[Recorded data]
*** Block opens ***
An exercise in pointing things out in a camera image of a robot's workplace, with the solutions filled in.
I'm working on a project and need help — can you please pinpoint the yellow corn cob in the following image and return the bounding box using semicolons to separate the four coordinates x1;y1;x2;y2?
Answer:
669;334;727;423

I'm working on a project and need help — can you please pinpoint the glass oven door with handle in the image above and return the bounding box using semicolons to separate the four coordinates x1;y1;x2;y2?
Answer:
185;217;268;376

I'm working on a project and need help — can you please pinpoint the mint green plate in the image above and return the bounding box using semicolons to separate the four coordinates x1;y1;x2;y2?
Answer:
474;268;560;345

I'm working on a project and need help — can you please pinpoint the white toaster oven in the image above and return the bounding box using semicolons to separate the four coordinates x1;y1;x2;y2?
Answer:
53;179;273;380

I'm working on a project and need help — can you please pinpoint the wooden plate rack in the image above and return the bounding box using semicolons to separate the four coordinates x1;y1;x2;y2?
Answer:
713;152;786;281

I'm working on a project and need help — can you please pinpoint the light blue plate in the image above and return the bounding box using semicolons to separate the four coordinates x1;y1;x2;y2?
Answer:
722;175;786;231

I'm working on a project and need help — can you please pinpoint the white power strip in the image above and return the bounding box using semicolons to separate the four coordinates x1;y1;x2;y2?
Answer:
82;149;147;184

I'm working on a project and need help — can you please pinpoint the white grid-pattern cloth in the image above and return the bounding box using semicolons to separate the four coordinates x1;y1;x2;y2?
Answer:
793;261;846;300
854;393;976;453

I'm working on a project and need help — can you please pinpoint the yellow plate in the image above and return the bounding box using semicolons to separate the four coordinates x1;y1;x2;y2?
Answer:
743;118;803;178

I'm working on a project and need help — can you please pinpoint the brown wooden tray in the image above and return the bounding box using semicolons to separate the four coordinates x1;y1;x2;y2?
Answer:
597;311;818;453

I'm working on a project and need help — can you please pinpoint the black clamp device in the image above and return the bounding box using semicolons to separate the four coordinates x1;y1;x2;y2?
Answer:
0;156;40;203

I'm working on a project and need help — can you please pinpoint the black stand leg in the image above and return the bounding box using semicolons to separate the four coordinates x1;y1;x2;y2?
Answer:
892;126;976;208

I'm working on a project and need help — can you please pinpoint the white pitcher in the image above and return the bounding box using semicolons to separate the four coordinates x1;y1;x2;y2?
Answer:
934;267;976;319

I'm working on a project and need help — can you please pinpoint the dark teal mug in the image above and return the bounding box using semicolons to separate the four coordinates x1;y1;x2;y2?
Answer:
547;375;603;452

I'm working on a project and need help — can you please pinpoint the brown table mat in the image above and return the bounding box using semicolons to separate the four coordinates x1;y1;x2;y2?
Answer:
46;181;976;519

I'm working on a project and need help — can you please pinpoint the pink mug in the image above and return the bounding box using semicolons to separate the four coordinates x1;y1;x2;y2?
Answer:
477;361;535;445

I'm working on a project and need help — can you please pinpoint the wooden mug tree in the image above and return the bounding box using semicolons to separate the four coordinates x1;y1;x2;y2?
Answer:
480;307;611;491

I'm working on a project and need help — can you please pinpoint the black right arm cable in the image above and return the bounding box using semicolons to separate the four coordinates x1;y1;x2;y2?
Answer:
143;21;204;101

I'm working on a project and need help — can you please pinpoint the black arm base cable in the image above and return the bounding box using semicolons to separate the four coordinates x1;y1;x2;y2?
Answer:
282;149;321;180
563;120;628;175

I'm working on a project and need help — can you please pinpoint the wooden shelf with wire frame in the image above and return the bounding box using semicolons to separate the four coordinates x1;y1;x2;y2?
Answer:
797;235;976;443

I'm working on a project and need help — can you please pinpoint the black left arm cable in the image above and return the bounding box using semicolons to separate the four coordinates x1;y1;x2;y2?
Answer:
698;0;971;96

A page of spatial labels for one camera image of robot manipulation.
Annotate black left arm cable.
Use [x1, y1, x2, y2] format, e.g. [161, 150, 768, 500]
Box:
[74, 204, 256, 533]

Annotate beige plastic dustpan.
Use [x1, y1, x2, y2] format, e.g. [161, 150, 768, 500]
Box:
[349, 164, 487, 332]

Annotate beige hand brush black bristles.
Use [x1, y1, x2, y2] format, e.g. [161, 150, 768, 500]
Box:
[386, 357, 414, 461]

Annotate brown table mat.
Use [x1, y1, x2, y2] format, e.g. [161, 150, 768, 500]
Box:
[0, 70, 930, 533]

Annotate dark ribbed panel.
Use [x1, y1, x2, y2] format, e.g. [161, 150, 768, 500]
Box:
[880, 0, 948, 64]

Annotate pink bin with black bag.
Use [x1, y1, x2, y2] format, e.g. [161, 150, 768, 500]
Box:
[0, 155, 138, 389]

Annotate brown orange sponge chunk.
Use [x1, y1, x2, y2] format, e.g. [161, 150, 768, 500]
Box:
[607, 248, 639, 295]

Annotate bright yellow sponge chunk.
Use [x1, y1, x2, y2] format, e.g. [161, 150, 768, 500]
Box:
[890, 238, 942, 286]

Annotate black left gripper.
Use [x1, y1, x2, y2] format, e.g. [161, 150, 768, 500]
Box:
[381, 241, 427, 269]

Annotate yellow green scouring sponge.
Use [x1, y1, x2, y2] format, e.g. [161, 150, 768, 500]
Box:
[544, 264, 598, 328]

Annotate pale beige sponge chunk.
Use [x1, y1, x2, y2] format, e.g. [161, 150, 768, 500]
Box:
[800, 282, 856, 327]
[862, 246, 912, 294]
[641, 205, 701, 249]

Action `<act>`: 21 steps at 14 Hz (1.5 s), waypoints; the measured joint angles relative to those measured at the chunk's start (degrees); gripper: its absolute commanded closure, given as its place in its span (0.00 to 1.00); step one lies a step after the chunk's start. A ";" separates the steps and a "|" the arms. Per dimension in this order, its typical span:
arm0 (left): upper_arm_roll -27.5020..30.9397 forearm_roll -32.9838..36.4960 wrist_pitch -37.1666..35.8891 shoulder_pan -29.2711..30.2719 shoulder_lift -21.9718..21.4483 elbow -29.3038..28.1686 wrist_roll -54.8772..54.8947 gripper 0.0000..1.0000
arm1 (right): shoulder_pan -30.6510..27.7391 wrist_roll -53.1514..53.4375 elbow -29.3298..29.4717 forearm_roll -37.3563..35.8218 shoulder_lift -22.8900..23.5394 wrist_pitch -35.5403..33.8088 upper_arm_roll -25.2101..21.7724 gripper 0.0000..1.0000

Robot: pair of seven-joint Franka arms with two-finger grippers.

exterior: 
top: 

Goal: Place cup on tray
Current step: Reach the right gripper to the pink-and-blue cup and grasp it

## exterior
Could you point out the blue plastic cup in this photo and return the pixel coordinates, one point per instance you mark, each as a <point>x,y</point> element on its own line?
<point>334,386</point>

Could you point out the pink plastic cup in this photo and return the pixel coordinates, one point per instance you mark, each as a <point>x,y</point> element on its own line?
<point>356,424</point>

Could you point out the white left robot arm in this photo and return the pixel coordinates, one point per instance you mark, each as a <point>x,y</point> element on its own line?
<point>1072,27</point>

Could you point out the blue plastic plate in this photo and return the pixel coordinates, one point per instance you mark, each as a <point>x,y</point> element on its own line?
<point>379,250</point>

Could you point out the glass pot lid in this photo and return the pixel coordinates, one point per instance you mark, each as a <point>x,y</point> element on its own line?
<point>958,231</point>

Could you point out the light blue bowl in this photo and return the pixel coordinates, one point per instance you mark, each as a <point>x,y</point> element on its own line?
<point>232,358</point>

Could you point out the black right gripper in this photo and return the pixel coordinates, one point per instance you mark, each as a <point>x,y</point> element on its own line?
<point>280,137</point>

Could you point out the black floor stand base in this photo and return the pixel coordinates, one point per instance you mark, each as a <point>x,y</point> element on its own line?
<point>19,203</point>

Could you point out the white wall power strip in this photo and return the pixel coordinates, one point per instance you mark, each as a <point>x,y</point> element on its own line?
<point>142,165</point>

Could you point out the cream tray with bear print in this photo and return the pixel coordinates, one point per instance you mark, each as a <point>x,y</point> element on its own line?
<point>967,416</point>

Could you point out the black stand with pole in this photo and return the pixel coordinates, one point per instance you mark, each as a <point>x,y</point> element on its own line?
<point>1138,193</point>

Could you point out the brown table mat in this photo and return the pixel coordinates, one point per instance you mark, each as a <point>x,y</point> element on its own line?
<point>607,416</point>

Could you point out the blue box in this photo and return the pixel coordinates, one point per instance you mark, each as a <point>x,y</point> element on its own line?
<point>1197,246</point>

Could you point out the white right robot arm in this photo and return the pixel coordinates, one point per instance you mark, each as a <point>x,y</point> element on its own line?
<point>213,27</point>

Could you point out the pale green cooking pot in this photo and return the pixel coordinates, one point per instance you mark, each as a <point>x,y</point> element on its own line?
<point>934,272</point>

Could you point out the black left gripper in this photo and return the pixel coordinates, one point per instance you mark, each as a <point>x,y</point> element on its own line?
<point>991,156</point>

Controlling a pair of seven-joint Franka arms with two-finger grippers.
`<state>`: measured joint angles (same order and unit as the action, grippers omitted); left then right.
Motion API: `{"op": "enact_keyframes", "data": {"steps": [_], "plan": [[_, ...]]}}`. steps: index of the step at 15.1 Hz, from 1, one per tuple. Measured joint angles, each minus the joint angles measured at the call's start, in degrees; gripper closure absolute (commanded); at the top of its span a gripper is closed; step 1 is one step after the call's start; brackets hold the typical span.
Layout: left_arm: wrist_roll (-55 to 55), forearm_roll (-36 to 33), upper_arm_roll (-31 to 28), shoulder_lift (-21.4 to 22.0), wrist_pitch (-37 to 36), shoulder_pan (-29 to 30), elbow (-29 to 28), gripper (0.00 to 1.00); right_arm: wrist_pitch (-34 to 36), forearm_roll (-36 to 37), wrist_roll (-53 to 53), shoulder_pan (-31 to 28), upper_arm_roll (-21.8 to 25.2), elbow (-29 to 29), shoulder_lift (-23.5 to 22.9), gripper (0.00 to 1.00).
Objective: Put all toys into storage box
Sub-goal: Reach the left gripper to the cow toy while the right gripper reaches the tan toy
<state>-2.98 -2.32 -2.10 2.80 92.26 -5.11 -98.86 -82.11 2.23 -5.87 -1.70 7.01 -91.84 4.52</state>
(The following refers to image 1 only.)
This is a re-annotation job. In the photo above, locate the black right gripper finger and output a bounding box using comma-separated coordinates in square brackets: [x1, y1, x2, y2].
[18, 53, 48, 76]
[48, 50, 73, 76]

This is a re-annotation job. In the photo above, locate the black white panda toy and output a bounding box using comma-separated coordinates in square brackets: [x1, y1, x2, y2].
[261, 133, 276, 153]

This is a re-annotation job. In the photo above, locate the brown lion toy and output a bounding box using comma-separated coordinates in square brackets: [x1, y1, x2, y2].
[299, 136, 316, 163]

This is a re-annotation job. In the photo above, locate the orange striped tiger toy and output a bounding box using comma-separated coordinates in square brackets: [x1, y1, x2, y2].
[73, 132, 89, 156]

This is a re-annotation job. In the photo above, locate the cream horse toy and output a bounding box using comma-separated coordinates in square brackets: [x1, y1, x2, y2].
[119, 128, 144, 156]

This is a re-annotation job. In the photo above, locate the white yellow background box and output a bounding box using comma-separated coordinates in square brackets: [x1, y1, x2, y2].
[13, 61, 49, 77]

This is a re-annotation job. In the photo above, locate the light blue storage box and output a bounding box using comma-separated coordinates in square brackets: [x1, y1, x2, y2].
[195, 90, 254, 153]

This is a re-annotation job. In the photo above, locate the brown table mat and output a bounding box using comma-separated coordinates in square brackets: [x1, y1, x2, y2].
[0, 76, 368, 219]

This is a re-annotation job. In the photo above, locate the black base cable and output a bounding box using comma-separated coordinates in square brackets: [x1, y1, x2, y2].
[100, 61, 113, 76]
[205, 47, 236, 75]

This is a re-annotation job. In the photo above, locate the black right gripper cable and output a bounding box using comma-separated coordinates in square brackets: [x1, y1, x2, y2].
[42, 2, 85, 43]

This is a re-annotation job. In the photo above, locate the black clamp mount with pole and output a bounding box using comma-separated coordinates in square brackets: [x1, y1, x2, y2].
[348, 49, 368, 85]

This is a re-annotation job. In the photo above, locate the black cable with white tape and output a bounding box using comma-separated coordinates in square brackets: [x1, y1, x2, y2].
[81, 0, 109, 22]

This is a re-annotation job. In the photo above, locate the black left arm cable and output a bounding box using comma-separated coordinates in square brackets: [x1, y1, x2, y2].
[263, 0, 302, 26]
*** Block closes ***
Take the entries above and copy them exactly from the first line through the line with "pinpoint the glass"; leave out every line after it.

An exercise in pointing things out in a camera image of a robot's workplace, with the solutions filled in.
I'm working on a project and need help — can you please pinpoint the yellow corn cob in the following image and return the bounding box using semicolons to separate the four coordinates x1;y1;x2;y2?
Answer:
669;334;727;423

I'm working on a project and need help — can you please pinpoint the glass oven door with handle in the image above and return the bounding box using semicolons to separate the four coordinates x1;y1;x2;y2?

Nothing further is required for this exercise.